═════ Records for the exercise

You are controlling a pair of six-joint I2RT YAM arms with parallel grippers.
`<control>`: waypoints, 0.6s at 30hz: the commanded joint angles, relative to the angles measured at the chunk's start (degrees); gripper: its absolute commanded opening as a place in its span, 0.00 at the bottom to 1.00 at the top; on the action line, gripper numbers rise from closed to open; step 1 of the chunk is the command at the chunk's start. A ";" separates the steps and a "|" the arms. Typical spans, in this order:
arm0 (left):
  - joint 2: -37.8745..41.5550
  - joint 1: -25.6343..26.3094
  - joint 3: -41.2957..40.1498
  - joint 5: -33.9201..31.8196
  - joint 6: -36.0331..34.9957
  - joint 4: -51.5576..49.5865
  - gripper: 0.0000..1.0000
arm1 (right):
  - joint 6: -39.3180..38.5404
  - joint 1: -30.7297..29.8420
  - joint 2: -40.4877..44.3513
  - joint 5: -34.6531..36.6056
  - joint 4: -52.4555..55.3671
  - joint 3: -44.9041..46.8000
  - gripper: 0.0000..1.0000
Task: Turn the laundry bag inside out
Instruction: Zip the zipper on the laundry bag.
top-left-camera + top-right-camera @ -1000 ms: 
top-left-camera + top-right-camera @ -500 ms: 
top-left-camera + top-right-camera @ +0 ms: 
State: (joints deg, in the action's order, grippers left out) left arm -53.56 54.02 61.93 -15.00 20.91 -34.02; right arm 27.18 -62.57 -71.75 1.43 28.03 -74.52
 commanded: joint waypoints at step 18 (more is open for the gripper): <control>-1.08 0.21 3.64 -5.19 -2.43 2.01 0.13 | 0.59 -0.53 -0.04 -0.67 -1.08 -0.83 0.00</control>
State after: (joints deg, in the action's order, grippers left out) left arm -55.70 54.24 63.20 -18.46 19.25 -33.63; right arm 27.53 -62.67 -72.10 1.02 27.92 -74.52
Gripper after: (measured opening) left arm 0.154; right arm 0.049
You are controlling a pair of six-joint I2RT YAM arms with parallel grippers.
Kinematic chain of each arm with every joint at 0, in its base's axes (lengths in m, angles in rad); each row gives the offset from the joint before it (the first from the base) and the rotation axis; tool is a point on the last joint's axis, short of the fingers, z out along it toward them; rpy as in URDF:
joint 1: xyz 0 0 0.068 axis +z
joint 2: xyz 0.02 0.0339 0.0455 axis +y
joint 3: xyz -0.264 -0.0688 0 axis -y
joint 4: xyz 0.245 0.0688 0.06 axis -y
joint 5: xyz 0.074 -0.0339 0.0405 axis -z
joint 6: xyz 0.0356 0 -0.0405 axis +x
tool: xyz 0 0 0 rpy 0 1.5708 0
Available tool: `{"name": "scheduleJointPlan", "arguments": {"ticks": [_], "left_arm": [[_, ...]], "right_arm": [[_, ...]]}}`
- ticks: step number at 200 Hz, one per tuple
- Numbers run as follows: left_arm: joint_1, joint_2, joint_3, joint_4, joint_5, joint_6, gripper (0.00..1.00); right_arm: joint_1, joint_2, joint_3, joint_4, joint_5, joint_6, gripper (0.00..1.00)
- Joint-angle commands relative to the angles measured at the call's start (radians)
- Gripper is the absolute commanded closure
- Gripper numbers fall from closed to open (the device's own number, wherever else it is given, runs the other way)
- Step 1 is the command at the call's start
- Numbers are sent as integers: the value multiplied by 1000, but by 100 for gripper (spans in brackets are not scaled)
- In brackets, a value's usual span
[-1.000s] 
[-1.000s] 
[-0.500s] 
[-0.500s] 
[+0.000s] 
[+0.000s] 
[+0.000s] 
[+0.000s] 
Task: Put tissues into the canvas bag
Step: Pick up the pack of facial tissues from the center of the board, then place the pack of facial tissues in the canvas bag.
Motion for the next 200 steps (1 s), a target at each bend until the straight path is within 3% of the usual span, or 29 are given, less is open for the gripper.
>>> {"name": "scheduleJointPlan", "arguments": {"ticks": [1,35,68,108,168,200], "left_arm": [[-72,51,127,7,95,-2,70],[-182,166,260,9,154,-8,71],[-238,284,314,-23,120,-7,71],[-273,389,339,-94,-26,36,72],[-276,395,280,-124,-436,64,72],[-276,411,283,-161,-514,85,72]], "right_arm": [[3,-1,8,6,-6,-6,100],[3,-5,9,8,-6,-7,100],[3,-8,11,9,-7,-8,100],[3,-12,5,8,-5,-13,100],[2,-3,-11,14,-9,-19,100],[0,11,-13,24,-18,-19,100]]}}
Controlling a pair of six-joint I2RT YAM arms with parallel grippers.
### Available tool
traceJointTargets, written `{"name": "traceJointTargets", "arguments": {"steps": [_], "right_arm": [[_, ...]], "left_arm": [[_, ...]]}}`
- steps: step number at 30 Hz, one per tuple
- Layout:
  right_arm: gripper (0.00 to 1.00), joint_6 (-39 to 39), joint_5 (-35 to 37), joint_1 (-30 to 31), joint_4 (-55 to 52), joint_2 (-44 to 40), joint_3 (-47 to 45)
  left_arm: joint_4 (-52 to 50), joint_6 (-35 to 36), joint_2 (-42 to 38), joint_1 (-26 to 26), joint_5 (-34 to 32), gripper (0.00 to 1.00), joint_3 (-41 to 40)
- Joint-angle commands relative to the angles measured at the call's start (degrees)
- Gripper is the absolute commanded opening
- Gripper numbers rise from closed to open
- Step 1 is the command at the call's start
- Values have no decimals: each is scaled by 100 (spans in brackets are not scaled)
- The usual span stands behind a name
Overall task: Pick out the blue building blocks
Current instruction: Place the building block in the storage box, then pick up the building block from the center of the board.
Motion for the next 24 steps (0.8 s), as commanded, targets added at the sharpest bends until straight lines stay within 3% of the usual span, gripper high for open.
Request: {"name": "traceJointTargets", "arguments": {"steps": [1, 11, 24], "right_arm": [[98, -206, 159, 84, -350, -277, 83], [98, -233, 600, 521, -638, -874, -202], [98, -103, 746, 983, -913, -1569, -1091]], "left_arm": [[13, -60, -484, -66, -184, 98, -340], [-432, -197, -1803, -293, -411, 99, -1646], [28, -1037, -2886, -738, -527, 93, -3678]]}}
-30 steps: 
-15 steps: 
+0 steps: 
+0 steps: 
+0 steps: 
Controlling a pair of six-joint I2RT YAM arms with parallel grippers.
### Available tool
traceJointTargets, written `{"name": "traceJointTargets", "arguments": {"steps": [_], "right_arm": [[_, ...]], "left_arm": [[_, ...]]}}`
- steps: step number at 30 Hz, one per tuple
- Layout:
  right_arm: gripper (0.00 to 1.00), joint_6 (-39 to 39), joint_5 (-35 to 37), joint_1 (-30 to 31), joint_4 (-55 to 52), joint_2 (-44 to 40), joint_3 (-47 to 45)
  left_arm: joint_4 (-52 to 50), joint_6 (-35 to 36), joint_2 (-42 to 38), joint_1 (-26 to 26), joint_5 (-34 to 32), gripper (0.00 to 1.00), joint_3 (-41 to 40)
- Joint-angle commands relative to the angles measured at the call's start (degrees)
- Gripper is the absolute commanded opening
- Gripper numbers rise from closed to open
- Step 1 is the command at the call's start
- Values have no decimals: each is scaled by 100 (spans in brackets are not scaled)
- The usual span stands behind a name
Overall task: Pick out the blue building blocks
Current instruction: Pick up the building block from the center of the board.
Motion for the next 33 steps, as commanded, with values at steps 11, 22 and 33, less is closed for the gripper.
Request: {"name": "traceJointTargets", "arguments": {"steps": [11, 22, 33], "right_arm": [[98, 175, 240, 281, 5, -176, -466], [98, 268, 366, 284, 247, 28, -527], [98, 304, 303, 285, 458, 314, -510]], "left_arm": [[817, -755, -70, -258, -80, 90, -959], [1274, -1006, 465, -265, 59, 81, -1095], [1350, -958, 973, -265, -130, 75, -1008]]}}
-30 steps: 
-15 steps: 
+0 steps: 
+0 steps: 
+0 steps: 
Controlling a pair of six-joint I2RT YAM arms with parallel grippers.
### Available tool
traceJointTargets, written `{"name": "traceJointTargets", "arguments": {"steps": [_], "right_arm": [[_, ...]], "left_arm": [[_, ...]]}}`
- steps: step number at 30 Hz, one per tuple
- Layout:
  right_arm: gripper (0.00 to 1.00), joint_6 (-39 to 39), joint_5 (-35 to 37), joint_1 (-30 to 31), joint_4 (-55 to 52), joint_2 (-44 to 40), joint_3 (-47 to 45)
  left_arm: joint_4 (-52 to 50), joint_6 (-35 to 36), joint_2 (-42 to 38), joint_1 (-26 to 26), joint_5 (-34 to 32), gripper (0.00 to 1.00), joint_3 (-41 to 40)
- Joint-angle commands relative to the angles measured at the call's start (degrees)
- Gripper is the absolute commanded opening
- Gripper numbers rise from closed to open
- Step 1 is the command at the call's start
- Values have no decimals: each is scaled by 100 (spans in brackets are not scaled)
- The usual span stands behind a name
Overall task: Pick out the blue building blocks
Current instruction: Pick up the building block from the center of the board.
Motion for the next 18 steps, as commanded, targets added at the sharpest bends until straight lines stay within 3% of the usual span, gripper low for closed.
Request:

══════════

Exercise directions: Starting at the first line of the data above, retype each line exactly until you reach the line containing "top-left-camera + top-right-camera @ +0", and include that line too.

Final answer:
You are controlling a pair of six-joint I2RT YAM arms with parallel grippers.
`<control>`: waypoints, 0.6s at 30hz: the commanded joint angles, relative to the angles measured at the chunk's start (degrees); gripper: its absolute commanded opening as a place in its span, 0.00 at the bottom to 1.00 at the top; on the action line, gripper numbers rise from closed to open; step 1 of the chunk is the command at the chunk's start. A ";" separates the steps and a "|" the arms. Typical spans, in this order:
arm0 (left):
  - joint 2: -37.8745..41.5550
  - joint 1: -25.6343..26.3094
  - joint 3: -41.2957..40.1498
  - joint 5: -33.9201..31.8196
  - joint 6: -36.0331..34.9957
  - joint 4: -51.5576..49.5865
  - gripper: 0.0000..1.0000
arm1 (right):
  - joint 6: -39.3180..38.5404
  - joint 1: -30.7297..29.8420
  - joint 2: -40.4877..44.3513
  - joint 5: -34.6531..36.6056
  - joint 4: -52.4555..55.3671
  - joint 3: -44.9041..46.8000
  - gripper: 0.0000..1.0000
Task: Turn the laundry bag inside out
Instruction: Zip the zipper on the laundry bag.
top-left-camera + top-right-camera @ -1000 ms: 
top-left-camera + top-right-camera @ -500 ms: 
top-left-camera + top-right-camera @ +0 ms: 

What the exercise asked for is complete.